Perspective in signed discourse: the privileged status of the signer’s locus and gaze

  • Elisabeth Engberg-Pedersen
From the journal Open Linguistics

Abstract

In gesture studies character viewpoint and observer viewpoint (McNeill 1992) characterize co-speech gestures depending on whether the gesturer’s hand and body imitate a referent’s hand and body or the hand represents a referent in its entirety. In sign languages, handling handshapes and entity handshapes are used in depicting predicates.

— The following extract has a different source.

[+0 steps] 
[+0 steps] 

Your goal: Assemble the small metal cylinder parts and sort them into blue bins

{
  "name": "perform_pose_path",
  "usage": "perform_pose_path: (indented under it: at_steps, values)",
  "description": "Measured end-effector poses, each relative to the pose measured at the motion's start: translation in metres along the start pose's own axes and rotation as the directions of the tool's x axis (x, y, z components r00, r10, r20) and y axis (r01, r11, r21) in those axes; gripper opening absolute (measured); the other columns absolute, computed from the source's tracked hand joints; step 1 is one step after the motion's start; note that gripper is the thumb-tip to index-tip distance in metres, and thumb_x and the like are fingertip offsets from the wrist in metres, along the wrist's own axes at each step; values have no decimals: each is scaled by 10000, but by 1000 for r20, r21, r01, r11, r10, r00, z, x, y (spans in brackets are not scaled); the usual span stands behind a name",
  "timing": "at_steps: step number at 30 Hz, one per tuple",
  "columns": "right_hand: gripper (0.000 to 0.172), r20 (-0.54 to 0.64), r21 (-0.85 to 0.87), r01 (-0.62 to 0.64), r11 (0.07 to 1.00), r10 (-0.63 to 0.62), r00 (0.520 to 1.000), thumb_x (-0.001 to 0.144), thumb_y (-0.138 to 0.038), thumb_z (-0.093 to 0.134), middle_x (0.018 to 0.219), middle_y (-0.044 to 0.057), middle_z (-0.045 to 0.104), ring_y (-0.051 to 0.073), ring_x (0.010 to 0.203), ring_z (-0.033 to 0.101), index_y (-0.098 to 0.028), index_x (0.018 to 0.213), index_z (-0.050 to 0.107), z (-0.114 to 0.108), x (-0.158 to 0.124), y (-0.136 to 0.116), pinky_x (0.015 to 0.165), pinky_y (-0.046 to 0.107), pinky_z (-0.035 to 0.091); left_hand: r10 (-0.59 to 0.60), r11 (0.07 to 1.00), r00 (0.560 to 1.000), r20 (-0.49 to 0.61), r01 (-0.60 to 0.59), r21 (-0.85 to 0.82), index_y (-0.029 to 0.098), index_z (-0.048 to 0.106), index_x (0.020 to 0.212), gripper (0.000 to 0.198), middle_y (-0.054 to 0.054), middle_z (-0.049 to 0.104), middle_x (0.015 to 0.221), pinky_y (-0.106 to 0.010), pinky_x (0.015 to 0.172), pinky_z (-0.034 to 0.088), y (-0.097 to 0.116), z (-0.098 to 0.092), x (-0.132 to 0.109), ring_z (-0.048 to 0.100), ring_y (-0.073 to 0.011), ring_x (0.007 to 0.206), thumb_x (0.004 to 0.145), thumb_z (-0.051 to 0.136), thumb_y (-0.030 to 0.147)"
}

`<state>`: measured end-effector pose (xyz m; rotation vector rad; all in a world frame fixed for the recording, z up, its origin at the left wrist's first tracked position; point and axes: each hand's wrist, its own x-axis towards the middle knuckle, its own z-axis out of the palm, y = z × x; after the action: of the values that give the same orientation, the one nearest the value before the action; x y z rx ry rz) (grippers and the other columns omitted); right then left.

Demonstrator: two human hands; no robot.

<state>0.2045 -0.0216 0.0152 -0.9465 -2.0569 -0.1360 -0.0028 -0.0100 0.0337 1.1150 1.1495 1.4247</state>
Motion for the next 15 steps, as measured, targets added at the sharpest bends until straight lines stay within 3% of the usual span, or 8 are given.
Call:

Narratives in Danish Sign Language (DTS) elicited to make signers describe an event from either the agent’s or the patient’s perspective demonstrate that discourse perspective is expressed by which referent, the agent or the patient, the signers represent at their own locus. This is reflected in the orientation and movement direction of the manual articulator, not by the type of representation in the articulator. Signers may also imitate the gaze direction of the referent represented at their locus or have eye contact with the addressees. When they represent a referent by their own locus and simultaneously have eye contact with the addressee, the construction mixes referent perspective and narrator perspective. This description accords with an understanding of linguistic perspective as grounded in bodily perspective within a physical scene (Sweetser 2012) and relates the deictic and attitudinal means for expressing perspective in sign languages to the way perspective is expressed in spoken languages.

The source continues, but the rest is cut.